* [What this task involves]:
Both the line containing "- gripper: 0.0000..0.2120" and the line containing "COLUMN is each" belong to the span. Output exactly that span from the listing below, and nothing outside it.
───── Information provided
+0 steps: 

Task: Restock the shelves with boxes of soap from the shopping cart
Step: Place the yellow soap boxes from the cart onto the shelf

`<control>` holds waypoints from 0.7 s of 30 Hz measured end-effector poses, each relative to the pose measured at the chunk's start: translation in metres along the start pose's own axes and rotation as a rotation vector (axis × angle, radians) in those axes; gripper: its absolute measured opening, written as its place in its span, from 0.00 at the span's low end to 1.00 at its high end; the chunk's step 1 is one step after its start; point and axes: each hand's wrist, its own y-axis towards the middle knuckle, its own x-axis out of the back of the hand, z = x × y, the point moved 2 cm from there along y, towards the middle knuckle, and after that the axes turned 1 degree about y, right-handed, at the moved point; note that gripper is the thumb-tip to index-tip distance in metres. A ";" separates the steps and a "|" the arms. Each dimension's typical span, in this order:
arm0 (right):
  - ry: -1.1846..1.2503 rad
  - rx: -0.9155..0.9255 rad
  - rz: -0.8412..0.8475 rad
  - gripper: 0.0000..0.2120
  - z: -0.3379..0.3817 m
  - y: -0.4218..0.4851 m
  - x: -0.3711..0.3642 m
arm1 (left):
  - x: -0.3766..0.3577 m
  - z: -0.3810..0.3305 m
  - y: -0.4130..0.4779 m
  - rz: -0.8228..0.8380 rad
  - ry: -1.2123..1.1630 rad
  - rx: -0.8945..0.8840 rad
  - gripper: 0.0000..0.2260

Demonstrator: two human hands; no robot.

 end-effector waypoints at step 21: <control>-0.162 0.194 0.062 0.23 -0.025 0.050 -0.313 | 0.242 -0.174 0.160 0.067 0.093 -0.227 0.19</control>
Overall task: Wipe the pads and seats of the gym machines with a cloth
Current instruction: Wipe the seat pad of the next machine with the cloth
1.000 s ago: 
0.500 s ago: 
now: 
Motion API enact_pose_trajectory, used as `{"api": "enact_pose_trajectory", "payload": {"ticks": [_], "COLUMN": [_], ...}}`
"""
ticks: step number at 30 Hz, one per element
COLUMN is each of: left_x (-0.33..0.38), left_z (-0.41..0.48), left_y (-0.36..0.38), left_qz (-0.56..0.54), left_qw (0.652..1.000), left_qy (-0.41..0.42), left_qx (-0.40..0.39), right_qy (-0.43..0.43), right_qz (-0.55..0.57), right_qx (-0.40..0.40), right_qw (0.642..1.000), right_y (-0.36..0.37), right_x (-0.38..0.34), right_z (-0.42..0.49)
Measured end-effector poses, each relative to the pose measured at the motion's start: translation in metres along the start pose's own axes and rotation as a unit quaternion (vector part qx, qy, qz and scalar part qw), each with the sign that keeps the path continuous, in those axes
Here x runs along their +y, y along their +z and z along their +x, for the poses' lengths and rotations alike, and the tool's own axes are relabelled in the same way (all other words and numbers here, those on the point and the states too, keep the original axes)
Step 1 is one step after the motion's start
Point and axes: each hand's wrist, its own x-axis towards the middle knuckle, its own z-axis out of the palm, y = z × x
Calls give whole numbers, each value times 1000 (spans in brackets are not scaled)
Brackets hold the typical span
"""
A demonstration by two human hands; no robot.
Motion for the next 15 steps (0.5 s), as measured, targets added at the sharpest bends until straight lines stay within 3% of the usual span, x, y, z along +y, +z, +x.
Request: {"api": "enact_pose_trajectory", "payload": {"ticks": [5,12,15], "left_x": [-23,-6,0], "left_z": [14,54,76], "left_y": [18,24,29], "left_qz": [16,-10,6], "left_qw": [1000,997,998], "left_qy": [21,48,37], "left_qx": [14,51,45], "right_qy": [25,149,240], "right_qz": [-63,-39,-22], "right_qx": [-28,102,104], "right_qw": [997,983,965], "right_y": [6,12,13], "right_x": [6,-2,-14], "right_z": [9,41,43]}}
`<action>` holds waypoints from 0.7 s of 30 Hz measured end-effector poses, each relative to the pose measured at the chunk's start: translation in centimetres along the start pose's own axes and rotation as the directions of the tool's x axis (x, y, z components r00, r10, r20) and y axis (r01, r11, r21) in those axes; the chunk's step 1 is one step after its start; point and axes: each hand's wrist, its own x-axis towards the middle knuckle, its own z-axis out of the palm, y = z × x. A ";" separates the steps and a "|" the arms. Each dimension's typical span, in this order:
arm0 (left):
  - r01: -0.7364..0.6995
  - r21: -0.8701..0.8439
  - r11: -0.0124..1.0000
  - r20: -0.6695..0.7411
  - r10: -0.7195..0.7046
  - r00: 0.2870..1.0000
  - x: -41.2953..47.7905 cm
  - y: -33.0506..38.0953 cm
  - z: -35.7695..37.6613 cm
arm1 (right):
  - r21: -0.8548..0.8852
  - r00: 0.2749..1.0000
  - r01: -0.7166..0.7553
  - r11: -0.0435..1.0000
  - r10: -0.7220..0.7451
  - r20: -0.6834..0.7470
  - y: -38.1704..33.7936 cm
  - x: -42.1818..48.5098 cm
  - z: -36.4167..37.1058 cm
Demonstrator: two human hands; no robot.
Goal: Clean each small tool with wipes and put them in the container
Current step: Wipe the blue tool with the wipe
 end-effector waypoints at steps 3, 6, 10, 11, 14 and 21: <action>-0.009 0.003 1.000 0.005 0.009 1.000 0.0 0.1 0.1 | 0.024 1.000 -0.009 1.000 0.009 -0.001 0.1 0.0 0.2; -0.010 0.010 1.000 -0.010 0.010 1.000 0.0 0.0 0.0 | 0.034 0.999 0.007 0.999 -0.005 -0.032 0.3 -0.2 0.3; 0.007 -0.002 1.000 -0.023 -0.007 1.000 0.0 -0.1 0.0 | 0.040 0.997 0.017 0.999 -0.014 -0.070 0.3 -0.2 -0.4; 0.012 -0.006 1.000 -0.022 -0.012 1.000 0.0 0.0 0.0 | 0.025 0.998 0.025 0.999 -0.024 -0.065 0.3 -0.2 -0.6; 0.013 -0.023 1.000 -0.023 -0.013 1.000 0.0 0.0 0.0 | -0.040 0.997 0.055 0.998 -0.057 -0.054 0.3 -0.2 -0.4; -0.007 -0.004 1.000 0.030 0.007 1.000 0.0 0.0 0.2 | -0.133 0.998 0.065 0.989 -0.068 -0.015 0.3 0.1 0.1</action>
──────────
* [Your response]:
  - gripper: 0.0000..0.2120
  - z: -0.3379..0.3817 m
  - y: -0.4218..0.4851 m
  - x: -0.3711..0.3642 m
arm1 (left):
  - x: -0.3766..0.3577 m
  - z: -0.3810..0.3305 m
  - y: -0.4130..0.4779 m
  - rz: -0.8228..0.8380 rad
  - ry: -1.2123..1.1630 rad
  - rx: -0.8945..0.8840 rad
  - gripper: 0.0000..0.2260

Demonstrator: two human hands; no robot.

 end-effector waypoints at step 21: <control>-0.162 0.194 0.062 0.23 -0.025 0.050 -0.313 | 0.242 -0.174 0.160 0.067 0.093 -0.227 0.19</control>
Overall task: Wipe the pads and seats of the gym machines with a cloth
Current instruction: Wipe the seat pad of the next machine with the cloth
1.000 s ago: 
0.500 s ago: 
now: 
Motion API enact_pose_trajectory, used as `{"api": "enact_pose_trajectory", "payload": {"ticks": [_], "COLUMN": [_], ...}}`
"""
ticks: step number at 30 Hz, one per element
COLUMN is each of: left_x (-0.33..0.38), left_z (-0.41..0.48), left_y (-0.36..0.38), left_qz (-0.56..0.54), left_qw (0.652..1.000), left_qy (-0.41..0.42), left_qx (-0.40..0.39), right_qy (-0.43..0.43), right_qz (-0.55..0.57), right_qx (-0.40..0.40), right_qw (0.642..1.000), right_y (-0.36..0.37), right_x (-0.38..0.34), right_z (-0.42..0.49)

Nothing else belongs to this exercise.